Your instructions: Of the entries below, return only those lines from the line with "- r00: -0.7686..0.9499" to the line with "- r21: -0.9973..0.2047", exactly, both included.
Given information: Begin
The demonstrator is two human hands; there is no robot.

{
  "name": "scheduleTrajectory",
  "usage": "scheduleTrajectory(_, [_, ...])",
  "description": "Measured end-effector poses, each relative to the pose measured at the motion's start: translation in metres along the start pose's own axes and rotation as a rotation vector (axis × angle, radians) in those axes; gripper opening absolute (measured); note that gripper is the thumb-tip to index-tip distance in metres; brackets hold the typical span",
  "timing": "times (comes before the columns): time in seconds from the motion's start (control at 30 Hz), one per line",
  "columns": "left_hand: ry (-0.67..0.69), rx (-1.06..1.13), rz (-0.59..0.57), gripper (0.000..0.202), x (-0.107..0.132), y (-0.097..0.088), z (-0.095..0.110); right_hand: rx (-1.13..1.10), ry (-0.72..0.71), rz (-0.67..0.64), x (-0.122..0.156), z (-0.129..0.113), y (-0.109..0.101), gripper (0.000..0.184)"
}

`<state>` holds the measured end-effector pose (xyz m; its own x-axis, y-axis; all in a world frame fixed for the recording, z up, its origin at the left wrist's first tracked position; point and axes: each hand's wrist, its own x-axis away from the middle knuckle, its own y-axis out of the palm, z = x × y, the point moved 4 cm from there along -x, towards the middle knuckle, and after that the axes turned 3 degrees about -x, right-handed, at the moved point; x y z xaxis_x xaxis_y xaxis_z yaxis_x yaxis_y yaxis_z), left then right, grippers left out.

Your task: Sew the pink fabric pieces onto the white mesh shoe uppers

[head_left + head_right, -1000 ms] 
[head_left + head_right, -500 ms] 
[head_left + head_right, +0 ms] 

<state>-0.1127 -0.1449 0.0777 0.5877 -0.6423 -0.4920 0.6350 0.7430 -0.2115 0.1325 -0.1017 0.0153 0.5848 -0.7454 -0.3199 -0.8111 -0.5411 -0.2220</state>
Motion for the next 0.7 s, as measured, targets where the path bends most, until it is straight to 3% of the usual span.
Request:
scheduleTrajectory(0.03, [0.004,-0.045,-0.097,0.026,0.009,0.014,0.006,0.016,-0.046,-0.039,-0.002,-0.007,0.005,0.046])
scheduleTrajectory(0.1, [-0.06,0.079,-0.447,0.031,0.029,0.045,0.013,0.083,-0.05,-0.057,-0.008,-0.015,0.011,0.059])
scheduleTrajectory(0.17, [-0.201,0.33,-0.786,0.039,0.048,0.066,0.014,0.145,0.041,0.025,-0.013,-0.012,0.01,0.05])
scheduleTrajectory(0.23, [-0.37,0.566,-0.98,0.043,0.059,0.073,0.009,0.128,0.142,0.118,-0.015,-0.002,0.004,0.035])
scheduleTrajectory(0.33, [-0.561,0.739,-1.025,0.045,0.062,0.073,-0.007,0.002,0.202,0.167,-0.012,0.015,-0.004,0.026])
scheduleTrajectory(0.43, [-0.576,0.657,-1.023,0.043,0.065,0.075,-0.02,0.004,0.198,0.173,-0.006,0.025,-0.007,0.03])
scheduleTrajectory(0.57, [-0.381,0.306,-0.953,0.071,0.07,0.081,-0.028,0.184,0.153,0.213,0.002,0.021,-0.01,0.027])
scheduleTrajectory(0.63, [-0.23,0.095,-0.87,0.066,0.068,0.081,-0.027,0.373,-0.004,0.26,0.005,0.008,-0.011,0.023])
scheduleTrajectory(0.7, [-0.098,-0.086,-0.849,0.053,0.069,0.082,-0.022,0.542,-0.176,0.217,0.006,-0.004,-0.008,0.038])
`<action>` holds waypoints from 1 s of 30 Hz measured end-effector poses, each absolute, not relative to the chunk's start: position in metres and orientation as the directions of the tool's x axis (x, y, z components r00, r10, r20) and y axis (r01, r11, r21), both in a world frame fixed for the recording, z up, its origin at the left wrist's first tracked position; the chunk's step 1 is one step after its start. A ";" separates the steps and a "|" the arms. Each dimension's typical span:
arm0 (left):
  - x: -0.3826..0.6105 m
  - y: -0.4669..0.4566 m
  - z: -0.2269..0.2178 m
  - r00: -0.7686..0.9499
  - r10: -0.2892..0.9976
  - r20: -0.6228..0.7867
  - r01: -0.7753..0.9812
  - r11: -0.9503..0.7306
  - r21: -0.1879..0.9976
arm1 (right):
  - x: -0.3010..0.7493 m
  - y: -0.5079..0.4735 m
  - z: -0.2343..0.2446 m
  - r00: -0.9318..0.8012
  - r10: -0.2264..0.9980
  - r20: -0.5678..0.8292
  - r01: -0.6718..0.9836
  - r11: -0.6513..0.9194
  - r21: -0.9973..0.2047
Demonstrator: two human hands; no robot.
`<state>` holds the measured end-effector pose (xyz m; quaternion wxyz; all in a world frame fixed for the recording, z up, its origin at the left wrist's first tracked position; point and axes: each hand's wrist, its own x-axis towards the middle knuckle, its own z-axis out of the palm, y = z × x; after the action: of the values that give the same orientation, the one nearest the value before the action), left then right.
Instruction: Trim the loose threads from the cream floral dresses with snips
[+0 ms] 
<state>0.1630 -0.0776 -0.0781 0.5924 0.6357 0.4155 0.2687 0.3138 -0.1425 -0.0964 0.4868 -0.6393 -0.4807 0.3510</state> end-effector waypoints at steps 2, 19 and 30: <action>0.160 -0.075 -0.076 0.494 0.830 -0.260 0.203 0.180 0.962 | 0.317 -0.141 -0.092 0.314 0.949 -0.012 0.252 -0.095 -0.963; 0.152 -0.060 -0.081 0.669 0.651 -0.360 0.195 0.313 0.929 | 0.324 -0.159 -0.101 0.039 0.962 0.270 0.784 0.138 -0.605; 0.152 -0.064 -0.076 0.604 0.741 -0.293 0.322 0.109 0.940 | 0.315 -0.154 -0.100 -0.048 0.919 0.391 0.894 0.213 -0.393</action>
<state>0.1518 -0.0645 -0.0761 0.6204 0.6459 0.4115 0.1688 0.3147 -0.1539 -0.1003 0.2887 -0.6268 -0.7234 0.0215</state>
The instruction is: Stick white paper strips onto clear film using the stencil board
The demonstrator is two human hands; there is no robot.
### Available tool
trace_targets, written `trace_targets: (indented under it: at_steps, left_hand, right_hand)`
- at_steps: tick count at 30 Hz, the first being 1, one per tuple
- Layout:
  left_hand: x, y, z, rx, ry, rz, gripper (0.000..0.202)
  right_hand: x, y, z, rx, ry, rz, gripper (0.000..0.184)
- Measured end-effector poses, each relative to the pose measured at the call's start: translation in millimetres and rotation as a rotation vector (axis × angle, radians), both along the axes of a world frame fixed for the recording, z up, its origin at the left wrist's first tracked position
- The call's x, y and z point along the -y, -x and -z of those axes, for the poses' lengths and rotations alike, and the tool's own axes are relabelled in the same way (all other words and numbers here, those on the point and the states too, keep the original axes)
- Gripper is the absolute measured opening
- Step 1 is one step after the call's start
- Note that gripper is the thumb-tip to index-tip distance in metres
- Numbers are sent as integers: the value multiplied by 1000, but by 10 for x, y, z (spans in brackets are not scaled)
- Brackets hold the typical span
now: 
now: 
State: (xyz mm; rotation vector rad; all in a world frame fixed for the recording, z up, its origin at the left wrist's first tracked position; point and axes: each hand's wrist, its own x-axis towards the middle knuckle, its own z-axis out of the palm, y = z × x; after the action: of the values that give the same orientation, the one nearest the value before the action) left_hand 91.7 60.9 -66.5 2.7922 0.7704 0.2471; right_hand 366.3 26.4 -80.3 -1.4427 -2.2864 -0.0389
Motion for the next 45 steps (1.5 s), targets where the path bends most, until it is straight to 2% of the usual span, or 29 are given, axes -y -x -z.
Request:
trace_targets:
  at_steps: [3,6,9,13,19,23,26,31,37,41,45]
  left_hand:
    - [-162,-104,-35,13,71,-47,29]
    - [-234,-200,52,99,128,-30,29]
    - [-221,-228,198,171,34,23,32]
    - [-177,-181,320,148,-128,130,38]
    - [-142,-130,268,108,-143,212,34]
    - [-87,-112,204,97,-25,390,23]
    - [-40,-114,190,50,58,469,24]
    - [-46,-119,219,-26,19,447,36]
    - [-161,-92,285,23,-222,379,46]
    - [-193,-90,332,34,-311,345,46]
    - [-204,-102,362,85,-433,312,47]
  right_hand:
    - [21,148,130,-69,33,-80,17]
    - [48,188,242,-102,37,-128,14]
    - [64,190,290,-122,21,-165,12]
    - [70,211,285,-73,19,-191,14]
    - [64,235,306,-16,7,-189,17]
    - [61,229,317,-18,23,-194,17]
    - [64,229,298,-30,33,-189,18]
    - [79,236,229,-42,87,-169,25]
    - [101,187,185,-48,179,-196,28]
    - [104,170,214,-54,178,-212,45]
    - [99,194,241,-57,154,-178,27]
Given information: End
Response:
  - r00: -0.7686..0.9499
  - r10: -0.2892..0.9976
  - r20: -0.6228..0.7867
  - r01: -0.7753..0.9812
  - r11: -0.9503..0.7306
  - r21: -0.1879..0.9976
arm1 (right):
  - x: -0.3010..0.7493 m
  - y: -0.5079..0.4735 m
  - z: -0.2343..0.2446 m
  - r00: -0.9318..0.8012
  - r10: -0.2264..0.9980
  - r20: -0.5678..0.8292
  - r01: -0.6718..0.9836
  - r11: -0.6513..0.9194
  - r21: -0.9973..0.2047

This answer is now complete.